Only people who understand their own sin, and who work diligently to put their own sin to death, can see clearly enough to help others with theirs. Only people who understand their own sin will confront sin in others without harshness or judgment, but rather with love.

Tools

So what do we do with all this? To close, I’d like to be a little more practical than I usually am (to my shame). If we take into account the attitude Christ calls us to have, and his commandment to not judge, here are six things we can do to nourish this instinct in ourselves.

Firstly, remember how God has treated you. Immerse yourself in the gospel. Become experts in the grace God has shown you in Christ. Learn from the Bible what sin is, and what God did to pay the penalty for yours. Learn who you are now, in Christ: an imperfect human being who has been declared perfect by God, because Christ was perfect for you. Remember the grace that God has shown to you.

Secondly, work diligently to put your sin to death. Learn from the Word, and from your brothers and sisters, how to kill your sin. Learn how to fight your sin. If we don’t know how to fight our own sin, we’ll never know how to help someone else fight theirs. We have to work to take the plank out of our eye before we can see clearly enough to help someone get the speck out of theirs.

Thirdly, confess your sin regularly to God. Come to him daily and confess to him all the ways you can think of—as many as you can—in which you have sinned against him. We confess our sins to God in order to teach our hearts that we need a Savior, and to teach our hearts to respond to his grace with thanksgiving.

Fourthly, be open with others about your sin. Don’t say everything to everyone, but be generally open. Someone who clearly understands his own sin is someone who is easy to listen to, because you know that they know that they’re not better than you or looking down on you.

I was pretty open with you guys last week about my struggle with anxiety; if you watch the video, you can hear me stuttering when I talked about it, because it wasn’t a pleasant experience (I stutter when I get nervous). Part of the reason I did that, it’s true, was because I knew I’d feel like a hypocrite if I didn’t. But it was also because being open with you about my struggles will help me be a better pastor to you.
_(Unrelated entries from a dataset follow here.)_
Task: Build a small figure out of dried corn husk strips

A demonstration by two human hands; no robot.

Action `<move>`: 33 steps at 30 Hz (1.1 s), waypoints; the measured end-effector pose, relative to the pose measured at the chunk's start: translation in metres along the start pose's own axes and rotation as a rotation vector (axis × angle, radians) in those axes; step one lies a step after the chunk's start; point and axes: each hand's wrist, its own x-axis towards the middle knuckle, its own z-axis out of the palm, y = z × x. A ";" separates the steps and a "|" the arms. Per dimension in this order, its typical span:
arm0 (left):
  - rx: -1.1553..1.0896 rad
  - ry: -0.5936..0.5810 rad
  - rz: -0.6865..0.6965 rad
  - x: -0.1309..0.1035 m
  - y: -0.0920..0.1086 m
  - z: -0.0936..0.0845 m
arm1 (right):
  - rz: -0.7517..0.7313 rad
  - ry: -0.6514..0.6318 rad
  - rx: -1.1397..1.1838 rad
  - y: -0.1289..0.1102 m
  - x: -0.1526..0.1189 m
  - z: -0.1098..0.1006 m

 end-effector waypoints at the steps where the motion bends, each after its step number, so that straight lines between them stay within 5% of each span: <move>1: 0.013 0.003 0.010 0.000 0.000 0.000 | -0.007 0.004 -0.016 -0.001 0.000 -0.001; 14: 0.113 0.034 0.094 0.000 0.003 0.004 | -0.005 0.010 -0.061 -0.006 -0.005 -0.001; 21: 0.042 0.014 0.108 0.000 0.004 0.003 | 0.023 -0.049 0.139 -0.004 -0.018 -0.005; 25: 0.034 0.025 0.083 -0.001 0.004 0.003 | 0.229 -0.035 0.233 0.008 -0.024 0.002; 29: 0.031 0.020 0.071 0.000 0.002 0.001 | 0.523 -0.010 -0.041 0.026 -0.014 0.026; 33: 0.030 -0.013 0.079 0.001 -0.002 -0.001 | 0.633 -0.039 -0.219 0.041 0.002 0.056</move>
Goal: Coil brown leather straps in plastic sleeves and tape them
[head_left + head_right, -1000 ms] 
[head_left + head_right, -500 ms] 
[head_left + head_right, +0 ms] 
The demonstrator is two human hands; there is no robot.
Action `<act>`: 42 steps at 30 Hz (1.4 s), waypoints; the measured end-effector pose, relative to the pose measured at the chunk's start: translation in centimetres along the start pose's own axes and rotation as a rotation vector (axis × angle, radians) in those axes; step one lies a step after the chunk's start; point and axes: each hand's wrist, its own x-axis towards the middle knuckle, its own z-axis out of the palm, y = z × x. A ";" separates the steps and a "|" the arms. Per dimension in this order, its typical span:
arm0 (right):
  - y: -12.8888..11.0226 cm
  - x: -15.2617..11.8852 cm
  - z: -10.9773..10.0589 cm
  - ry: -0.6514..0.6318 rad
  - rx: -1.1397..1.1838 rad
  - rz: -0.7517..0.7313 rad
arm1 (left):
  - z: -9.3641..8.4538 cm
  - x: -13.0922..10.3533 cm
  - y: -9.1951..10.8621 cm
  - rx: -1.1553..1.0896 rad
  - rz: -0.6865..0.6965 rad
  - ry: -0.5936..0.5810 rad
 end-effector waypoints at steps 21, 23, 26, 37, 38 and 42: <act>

If I come alongside one of you who is, for example, struggling with anxiety, and I remind you that Jesus commands us not to worry, you’ll know that I’m not judging you, you’ll know I don’t think less of you for having that struggle, because you’ll know I’ve struggle with the same thing. It feels good to talk to someone who understands what you’re going through, who knows why your struggle is difficult.

Be open with others about the plank in your own eye, so they won’t be offended when you talk about the speck in theirs.

Fifthly, build relationships with your brothers and sisters. If someone already knows that you love them, then they’ll know you’re not attacking them if you speak to them about their sin. This is why Edouard was so good at this: he could occasionally speak to me about my sin because he was always showing me that he cared for me.

The thing is, this won’t happen overnight. It’s not enough to just say, “You know I love you,” before lighting them up. If you want someone to know you love them when things are going badly, you need to show them you love them when everything’s going well. Build relationships with your brothers and sisters, and let your love for them be evident, no matter what is going on.

Lastly, respond to reproach, not with defensiveness, but with humility. Recognize that if you needed a Savior before you ever realized you had a sinner, you likely still have some blind spots, some areas in your life that others can see better than you. Even if someone is less than gentle with a criticism, don’t go on the defensive and point out their lack of gentleness; consider what they’re saying, speak to God about it in prayer, and repent if necessary. 

We have all received the humble help of our Savior, who did not condemn us even though he had the right and the authority to do so. If we have received such understanding and grace from Christ, let us show the same understanding toward others, and humbly help one another with our sin.